Latest revision as of 03:49, 6 October 2011

Contents

Project Capture

1. Introduction/Background

Methods to capture insects in the nature

Fig.1

In the nature, organisms capture and eat insects by various ways. For example, spiders make cobwebs to capture insects. Nepenthes has pitchers which lure and trap insects. Pyrearinus termitilluminans, which makes and lives in a tunnel around the external surface of the anthill of termite Cornitermes cumulansand, emits light in the first week of the rainy season to lure and hunt the termites.

What is the feasible method to capture insects for Carnivorous E. coli?
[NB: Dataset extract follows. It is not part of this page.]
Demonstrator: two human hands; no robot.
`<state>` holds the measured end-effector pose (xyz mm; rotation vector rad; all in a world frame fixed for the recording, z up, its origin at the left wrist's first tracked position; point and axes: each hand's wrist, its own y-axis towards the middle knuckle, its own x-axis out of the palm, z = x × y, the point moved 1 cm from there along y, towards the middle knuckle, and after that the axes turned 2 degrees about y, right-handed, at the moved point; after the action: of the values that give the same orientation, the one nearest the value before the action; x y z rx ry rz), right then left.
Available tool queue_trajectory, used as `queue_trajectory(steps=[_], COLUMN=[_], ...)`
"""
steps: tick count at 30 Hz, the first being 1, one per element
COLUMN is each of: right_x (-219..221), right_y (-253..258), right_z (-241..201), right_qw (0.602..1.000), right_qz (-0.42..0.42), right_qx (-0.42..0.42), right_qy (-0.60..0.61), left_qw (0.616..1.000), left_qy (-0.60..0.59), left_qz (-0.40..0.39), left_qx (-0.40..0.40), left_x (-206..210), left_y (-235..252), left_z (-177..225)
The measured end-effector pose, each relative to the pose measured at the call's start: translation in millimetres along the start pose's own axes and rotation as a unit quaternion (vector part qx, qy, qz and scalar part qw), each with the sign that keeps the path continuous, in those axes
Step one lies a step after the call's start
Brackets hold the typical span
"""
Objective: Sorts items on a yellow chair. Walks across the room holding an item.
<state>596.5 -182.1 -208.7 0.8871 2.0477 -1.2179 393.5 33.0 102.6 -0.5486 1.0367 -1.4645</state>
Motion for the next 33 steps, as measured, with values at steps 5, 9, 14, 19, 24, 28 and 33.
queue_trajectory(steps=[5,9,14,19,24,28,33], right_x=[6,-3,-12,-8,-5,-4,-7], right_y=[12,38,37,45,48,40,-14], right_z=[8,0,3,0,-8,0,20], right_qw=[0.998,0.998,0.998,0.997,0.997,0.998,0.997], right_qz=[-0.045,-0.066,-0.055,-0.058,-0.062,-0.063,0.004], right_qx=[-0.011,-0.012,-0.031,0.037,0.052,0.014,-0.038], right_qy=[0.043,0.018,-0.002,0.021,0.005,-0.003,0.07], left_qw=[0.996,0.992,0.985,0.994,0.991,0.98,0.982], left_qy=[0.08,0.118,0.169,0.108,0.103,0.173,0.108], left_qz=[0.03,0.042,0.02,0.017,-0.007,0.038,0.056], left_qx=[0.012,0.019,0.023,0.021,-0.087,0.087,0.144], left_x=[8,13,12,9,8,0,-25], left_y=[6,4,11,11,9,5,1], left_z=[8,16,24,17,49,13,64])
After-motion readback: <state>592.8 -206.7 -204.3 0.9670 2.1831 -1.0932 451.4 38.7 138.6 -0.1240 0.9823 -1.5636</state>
Fig.2 : Drowning drosophilas

However, the feasible methods to capture insects for Carnivorous E. coli are limited. Because Escherichia coli moves very slowly and can only exist in the form of colonies on an agar plate or in liquid culture medium, it cannot exist in the form of complicated shapes. Considering these features of E.coli, one way for Carnivorous E. coli to capture insects is to lure the insects to itself, and bind them on the colonies or drown them in the liquid medium.

We noticed that drosophilas sometimes drown in electrophoresis tanks. Hence we are convinced that a liquid medium is a feasible and simple way to capture insects. If E.coli can lure insects(drosophilas), it can capture them.

Ways to lure insects

There are different ways to lure insects: smell, pheromone, and light. Smell is a popular way to attract insects, as seen in some plants. For example, the Rafflesia attracts flies by it's distinctive odor like rotting flesh. Pheromone is a secreted or excreted chemical factor that triggers social responses in members of the same species. It is effective in very low concentration, and there are some pheromones which have different functions: aggregation, alarm, territory, and so on. Light is also a way to lure some kinds of insects by appealing to their phototaxis. Moths and flies have phototaxis. A few species use light to lure insects: Cornitermes cumulansand and Arachnocampa use light to hunt insects.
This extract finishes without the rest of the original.